La confesión debe ser humilde

 


.         Cuando el penitente se dirige al confesionario, imagínese ser un reo condenado a muerte, cargado de tantas cadenas cuantos son los pecados que lleva sobre su conciencia, y que se presenta al confesor, que, como lugarteniente de Dios, es el único capaz de romperle esas ataduras y librarlo de la muerte eterna.

Por consiguiente, debe hablar al confesor con mucha humildad.

El emperador Fernando, haciendo confesión en su propia habitación, él mismo se adelantó a ofrecer la silla al confesor y lo hizo sentar en ella.

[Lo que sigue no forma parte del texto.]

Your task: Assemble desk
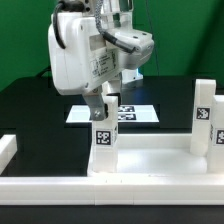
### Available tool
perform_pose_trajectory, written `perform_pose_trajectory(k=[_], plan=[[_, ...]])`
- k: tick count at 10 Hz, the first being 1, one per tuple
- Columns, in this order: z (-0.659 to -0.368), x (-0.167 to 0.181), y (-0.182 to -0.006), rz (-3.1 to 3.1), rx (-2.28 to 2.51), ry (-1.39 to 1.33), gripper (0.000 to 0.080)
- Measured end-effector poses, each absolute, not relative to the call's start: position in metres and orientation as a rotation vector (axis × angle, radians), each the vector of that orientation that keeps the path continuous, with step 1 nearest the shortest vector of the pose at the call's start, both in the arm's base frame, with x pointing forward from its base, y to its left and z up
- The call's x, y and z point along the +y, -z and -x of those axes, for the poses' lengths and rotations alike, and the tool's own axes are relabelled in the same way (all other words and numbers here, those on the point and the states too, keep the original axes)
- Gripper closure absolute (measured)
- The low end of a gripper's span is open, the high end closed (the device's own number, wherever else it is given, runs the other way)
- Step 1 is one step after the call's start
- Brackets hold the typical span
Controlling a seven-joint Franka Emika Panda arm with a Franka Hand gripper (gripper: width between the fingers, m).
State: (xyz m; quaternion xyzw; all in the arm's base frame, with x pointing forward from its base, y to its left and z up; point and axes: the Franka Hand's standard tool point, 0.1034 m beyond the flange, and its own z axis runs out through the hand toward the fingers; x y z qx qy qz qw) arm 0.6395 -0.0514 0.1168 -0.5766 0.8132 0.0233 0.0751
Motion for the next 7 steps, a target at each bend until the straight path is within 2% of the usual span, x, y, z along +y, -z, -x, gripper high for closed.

Como el confesor se maravillara de un acto de tanta humildad, díjole el emperador: “Padre, ahora yo soy el súbdito y vos el superior’’.

Hay quienes van a discutir con el confesor y hablan con altanería, como si el confesor fuese el súbdito y ellos fueran los señores. ¿Qué provecho van éstos a sacar de sus confesiones?

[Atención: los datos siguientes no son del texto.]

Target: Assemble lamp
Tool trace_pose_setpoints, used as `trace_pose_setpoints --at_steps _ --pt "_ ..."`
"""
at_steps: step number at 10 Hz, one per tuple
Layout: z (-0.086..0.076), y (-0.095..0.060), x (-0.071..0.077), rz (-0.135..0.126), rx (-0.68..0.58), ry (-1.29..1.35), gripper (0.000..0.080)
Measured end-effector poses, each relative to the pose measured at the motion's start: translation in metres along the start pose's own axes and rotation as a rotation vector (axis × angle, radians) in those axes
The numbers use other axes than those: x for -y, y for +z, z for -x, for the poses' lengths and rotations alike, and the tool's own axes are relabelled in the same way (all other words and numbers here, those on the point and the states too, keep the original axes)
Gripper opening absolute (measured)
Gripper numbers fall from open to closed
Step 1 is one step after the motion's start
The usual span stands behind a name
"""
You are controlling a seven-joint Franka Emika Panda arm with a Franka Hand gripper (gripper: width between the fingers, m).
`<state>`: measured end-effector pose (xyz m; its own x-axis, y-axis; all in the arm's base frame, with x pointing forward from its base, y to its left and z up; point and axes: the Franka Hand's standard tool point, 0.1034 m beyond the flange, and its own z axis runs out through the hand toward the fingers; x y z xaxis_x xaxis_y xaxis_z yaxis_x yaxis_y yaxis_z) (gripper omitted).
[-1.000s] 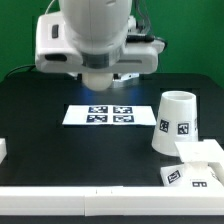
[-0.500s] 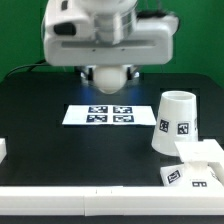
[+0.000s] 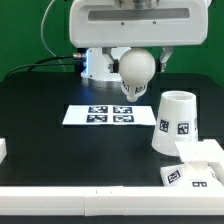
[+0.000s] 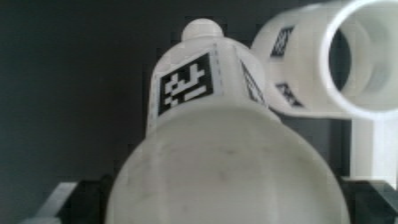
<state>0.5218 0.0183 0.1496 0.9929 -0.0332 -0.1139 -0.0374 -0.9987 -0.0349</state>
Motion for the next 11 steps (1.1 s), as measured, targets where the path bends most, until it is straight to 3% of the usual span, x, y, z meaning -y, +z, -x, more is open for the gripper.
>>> trace_pose_setpoints --at_steps 2,3,4,6,7,8,11 --pt "-0.007 -0.002 0.001 0.002 -0.152 -0.002 0.0576" --pt "-0.025 -0.014 0.009 -0.002 -0.274 -0.007 0.0576" --pt "-0.042 -0.025 0.02 -0.005 -0.39 -0.016 0.0576" --pt "-0.06 -0.035 0.05 -0.017 -0.505 0.012 0.0576" --pt "-0.06 -0.035 0.057 -0.017 -0.515 -0.003 0.0576" --pt "-0.064 -0.038 0.054 -0.02 -0.616 0.003 0.0576" --pt "-0.061 -0.033 0.052 -0.017 -0.61 0.004 0.0576"
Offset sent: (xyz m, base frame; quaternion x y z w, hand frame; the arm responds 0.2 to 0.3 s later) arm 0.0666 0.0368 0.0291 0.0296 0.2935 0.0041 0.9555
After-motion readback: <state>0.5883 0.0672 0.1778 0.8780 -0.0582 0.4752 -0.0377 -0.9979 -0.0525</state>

Tratad, pues, al confesor con sumo respeto. Habladle siempre con humildad y obedeced humildemente todos sus mandatos. Si os reprende, callad y recibid sumisos sus amonestaciones. Aceptad con humildad los remedios que os indica para la enmienda, y nunca os indignéis contra él tratándole de indiscreto o poco caritativo. ¿Qué diríais de un enfermo que, mientras el cirujano le extirpa el tumor canceroso, lo tratase de cruel y de hombre de malos sentimientos? Diríais que estaba loco.

— ¡Pero es que me hace ver las estrellas!

—Sí; pero ese dolor precisamente es el que te sana; de lo contrario, morirías.